En las columnas había ropa colgada, bufandas, sombreros.
Había mesas de mármol dispuestas por todas partes.
Diversos individuos, con las piernas estiradas, la cabeza erguida, los ojos fijos, con un aire positivista, parecían meditar.
Y las miradas carecían de pensamiento, los rostros eran del color del tiempo.
Había portafolios abiertos, papeles desplegados junto a cada uno de ellos.
Y me di cuenta entonces de que la dueña de la casa, con cuya acogedora cortesía había contado, no era otra que la Muerte.
Me fijé en mis anfitriones.
Ciertamente, para escapar de las preocupaciones de la fastidiosa existencia, la mayor parte de los que ocupaban la sala habían asesinado su cuerpo, esperando de este modo un poco más de bienestar.
Al escuchar el ruido de los grifos de cobre sellados contra el muro y destinados al riego cotidiano de aquellos restos mortales, oí el rodar de un coche de caballos. Se detuvo ante el establecimiento. Hice la reflexión que mis gentes de negocios esperaban. Me volví para aprovechar mi buena suerte.
El coche, en efecto, acababa de arrojar en el umbral del edificio a unos colegiales juerguistas que necesitaban ver a la muerte para creer en ella.
Vi el carruaje vacío y grité al cochero:
‑¡Al Pasaje de la Opera!
Poco después, en los bulevares, el tiempo me pareció más cubierto, sin horizonte. Los arbustos, vegetación esquelética, parecían mostrar vagamente, con el borde de sus ramas negras, la presencia de los peatones a los agentes de policía, todavía adormecidos.
El coche aceleraba.
Los transeúntes, a través del cristal, me hacían pensar en el agua que corre.
Llegado a mi destino, salté a la acera y me adentré en el pasaje lleno de rostros preocupados.
En su extremo, justo enfrente de mí, vi la entrada de un café ‑hoy día consumido en un incendio célebre (pues la vida es un sueño)‑, y que estaba relegado al fondo de una especie de hangar, bajo una bóveda cuadrada, de aspecto lúgubre. Las gotas de lluvia que caían en la cristalera superior oscurecían aún más la pálida luz del sol.
«Aquí es» pensé «donde me esperan, con la copa en la mano, los ojos brillantes y provocando al Destino, mis hombres de negocios.»
Giré el picaporte y me encontré, directamente, en una sala donde el día caía desde lo alto, a través de la vidriera, lívido.
En las columnas había ropa colgada, bufandas, sombreros.
Había mesas de mármol dispuestas por todas partes.
Diversos individuos, con las piernas estiradas, la cabeza erguida, los ojos fijos, con un aire positivista, parecían meditar.

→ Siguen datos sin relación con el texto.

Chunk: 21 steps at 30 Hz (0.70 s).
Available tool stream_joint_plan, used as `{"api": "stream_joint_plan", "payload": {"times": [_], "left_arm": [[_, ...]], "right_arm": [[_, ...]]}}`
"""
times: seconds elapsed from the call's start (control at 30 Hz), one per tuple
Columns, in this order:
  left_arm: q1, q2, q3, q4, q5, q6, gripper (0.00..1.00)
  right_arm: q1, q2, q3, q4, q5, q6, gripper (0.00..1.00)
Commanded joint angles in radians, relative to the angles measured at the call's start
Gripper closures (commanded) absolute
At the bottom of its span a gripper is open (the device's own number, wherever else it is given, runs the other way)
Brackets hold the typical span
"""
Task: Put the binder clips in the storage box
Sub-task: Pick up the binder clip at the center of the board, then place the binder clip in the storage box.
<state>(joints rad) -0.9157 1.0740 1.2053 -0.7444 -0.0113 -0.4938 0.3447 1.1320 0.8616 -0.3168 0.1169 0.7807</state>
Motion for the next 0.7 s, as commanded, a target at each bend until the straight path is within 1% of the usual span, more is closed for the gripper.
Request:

Y los rostros eran del color del tiempo, las miradas carecían de pensamiento.
Había portafolios abiertos, papeles desplegados junto a cada uno de ellos.
Observé a estos hombres.
Ciertamente, para escapar de las obsesiones de la insoportable conciencia, la mayoría de los que ocupaban la sala hacía tiempo que habían asesinado sus «almas», esperando así un poco más de bienestar.
Al escuchar el ruido de los grifos de cobre sellados contra el muro y destinados al riego cotidiano de aquellos restos mortales, el recuerdo del rodar del coche de caballos me vino a la memoria.
Desde luego, me dije, es preciso que a este cochero se le haya nublado el entendimiento para haberme traído, después de tantas vueltas, al punto de partida. ‑Sin embargo, lo confieso (por si hubiera error)‑. ¡EL SEGUNDO VISTAZO ES MAS SlNlESTRO QUE EL PRIMERO...!
Cerré, pues, nuevamente en silencio la puerta acristalada y volví a mi casa, con la firme decisión ‑desdeñando el ejemplo y lo que me pudiera suceder‑, de no hacer negocios nunca más.